- _DIRECTIONS FOR THIS TASK_: Start at the line that contains "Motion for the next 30". Repeat it and each line after it, exactly, up to and including the final line of the data.
Start of LISTED RECORDS
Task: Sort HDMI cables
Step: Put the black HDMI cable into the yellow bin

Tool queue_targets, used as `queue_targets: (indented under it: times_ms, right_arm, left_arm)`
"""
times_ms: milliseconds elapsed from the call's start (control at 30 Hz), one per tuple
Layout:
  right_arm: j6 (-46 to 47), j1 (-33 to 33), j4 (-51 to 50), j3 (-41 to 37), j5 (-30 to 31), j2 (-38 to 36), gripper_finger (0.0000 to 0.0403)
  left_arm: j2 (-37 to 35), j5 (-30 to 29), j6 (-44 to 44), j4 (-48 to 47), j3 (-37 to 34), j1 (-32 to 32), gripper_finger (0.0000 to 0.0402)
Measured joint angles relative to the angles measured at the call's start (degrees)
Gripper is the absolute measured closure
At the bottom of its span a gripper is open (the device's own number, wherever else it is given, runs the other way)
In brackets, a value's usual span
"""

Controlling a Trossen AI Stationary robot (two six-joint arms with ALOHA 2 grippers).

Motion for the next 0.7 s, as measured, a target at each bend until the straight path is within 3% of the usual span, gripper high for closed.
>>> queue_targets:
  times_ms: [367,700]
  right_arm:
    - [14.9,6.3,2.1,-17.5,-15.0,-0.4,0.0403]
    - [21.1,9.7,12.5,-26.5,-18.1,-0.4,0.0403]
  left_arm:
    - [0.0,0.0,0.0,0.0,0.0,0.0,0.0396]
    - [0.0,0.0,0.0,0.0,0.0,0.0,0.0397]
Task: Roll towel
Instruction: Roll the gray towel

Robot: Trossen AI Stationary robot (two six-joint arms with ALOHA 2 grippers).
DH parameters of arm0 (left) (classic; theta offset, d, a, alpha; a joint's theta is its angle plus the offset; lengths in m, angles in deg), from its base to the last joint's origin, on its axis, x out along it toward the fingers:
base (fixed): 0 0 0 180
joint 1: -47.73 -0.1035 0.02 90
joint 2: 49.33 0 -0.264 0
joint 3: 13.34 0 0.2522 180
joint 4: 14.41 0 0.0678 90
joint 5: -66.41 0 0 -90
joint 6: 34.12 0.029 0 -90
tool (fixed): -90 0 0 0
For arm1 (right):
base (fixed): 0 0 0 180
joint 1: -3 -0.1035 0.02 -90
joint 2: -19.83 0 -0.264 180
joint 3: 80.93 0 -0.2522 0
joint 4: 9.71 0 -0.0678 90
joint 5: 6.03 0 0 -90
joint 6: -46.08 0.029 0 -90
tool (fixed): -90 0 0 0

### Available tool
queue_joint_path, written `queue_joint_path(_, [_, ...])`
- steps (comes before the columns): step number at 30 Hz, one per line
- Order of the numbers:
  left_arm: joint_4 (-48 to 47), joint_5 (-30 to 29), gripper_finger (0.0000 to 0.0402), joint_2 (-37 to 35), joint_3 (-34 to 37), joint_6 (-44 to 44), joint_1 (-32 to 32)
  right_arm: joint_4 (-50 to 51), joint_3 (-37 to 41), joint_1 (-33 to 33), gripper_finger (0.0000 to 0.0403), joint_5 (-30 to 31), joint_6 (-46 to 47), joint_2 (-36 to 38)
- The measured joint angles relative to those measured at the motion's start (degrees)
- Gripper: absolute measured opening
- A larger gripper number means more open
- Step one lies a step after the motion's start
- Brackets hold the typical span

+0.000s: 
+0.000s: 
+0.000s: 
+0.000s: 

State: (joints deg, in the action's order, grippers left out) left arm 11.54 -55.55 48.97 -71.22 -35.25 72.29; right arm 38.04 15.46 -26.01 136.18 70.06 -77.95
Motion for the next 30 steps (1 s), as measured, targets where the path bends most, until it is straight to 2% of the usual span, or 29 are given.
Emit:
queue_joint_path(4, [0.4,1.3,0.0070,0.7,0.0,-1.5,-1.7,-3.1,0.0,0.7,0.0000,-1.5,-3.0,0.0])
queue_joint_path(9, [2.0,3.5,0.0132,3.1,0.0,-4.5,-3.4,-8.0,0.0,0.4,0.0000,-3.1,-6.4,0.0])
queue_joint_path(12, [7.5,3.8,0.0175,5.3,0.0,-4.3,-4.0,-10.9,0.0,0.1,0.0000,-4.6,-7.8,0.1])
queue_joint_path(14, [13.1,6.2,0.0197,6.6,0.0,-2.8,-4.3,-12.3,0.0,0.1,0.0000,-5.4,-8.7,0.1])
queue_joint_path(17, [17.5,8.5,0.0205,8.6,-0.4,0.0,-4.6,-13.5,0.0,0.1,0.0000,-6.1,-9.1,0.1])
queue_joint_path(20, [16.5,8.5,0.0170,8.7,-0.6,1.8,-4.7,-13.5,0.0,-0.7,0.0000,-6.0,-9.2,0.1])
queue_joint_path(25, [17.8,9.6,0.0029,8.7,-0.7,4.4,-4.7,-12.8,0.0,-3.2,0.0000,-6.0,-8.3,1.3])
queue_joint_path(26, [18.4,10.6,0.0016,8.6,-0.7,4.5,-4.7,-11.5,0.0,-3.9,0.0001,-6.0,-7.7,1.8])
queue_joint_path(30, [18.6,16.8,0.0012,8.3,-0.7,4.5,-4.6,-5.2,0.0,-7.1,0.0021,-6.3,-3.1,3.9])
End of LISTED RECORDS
- _RESPONSE BELOW_:
Motion for the next 30 steps (1 s), as measured, targets where the path bends most, until it is straight to 2% of the usual span, or 29 are given.
Emit:
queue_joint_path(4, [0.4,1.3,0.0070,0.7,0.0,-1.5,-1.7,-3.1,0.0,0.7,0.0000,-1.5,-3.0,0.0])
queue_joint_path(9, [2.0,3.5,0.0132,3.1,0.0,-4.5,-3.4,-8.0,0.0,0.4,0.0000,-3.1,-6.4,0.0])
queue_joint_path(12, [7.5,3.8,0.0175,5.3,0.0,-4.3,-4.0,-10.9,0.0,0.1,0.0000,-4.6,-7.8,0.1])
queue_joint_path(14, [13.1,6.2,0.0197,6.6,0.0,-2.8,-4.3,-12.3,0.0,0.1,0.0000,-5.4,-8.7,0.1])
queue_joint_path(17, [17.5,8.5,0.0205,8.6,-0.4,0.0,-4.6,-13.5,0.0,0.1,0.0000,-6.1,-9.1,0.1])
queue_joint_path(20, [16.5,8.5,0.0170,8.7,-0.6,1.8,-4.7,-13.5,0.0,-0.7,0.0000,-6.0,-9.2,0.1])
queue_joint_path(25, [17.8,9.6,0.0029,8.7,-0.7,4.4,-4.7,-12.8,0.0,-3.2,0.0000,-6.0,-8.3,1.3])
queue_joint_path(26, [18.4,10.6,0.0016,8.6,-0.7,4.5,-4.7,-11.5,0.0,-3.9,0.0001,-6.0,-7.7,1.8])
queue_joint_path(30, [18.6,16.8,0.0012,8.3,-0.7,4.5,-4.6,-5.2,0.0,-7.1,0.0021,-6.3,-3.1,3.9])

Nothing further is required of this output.